Essais sur la Productivité Agricole en Afrique Sub-Saharienne
Résumé
Cette thèse analyse la croissance de la productivité agricole à travers les innovations en agriculture et estime son impact sur l’emploi non-agricole en Afrique Sub-Saharienne. Appliquant la méthode SFA, Le taux de croissance annuel moyen est estimé à 1,9% sur toute la période ; et de 3,13% cette dernière décennie principalement conduit par le changement technique. Parmi les innovations augmentant le rendement, l’engrais potasse, l’urée, et les systèmes d’irrigation ont une influence positive et significative sur l’accroissement de la productivité agricole. La diversification des cultures, comme innovations augmentant le profit, a un effet positif et significatif sur la productivité. Les résultats de notre modèle VAR en panel permettent de s’assurer d’une relation causale à sens unique de la productivité agricole vers l’emploi non-agricole. Et la causalité fonctionne uniquement de la productivité vers les inégalités.

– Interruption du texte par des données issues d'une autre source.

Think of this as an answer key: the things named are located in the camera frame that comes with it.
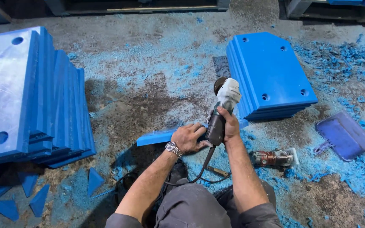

D’où, le surcroit de productivité agricole engendre une hausse de l’emploi non-agricole et des inégalités importantes dans la répartition des revenus, mais nécessaire à la croissance des investissements. Les résultats des GMM en système avec la transformation FOD nous permettent d’identifier, la distribution des revenus et le changement des prix des produits comme étant les principaux canaux par lesquels la croissance du secteur agricole affecte le niveau de l’emploi du secteur non-agricole. En faveur d’une croissance soutenue de la productivité et d’une réduction de l’emploi superflu dans le secteur agricole africain, les implications de politique sont axées sur l’amélioration du système de production et la spécialisation du travail.